:: What this task involves ::
Once you reach the line containing "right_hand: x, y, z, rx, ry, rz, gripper", reproduce it and every later line exactly, through the end of the data.
────────────────────
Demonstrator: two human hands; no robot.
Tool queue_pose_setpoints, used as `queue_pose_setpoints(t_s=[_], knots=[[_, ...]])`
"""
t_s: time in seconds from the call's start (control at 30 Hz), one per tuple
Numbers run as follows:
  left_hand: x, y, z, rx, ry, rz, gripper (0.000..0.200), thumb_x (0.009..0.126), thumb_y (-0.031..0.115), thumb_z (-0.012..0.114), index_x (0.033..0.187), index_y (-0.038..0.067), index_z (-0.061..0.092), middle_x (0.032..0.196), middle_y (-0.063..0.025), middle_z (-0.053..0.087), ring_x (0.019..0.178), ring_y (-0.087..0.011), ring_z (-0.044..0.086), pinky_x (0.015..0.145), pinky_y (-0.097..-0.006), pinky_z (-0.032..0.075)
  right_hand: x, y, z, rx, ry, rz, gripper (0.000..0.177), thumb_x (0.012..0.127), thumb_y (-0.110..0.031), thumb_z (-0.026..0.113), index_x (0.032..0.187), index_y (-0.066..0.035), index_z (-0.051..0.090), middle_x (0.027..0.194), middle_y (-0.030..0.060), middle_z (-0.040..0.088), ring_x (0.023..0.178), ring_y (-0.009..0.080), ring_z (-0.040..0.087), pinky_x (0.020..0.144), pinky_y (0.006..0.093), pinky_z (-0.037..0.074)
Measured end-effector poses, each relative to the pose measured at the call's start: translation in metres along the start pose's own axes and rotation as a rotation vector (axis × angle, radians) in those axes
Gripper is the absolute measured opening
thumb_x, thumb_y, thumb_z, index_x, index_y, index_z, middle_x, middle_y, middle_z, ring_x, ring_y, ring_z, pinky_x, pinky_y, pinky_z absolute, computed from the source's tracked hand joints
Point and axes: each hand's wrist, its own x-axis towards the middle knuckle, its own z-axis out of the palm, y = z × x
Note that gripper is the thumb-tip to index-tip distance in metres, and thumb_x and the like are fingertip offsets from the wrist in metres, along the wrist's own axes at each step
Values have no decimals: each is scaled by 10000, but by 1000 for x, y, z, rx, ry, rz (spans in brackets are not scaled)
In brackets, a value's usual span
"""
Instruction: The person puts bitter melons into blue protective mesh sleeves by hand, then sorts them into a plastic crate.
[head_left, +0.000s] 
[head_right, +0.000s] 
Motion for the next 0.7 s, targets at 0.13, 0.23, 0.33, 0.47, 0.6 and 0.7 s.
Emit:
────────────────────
:: Response to this exercise ::
  right_hand: x, y, z, rx, ry, rz, gripper (0.000..0.177), thumb_x (0.012..0.127), thumb_y (-0.110..0.031), thumb_z (-0.026..0.113), index_x (0.032..0.187), index_y (-0.066..0.035), index_z (-0.051..0.090), middle_x (0.027..0.194), middle_y (-0.030..0.060), middle_z (-0.040..0.088), ring_x (0.023..0.178), ring_y (-0.009..0.080), ring_z (-0.040..0.087), pinky_x (0.020..0.144), pinky_y (0.006..0.093), pinky_z (-0.037..0.074)
Measured end-effector poses, each relative to the pose measured at the call's start: translation in metres along the start pose's own axes and rotation as a rotation vector (axis × angle, radians) in those axes
Gripper is the absolute measured opening
thumb_x, thumb_y, thumb_z, index_x, index_y, index_z, middle_x, middle_y, middle_z, ring_x, ring_y, ring_z, pinky_x, pinky_y, pinky_z absolute, computed from the source's tracked hand joints
Point and axes: each hand's wrist, its own x-axis towards the middle knuckle, its own z-axis out of the palm, y = z × x
Note that gripper is the thumb-tip to index-tip distance in metres, and thumb_x and the like are fingertip offsets from the wrist in metres, along the wrist's own axes at each step
Values have no decimals: each is scaled by 10000, but by 1000 for x, y, z, rx, ry, rz (spans in brackets are not scaled)
In brackets, a value's usual span
"""
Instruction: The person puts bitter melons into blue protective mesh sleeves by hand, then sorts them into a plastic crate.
[head_left, +0.000s] 
[head_right, +0.000s] 
Motion for the next 0.7 s, targets at 0.13, 0.23, 0.33, 0.47, 0.6 and 0.7 s.
Emit:

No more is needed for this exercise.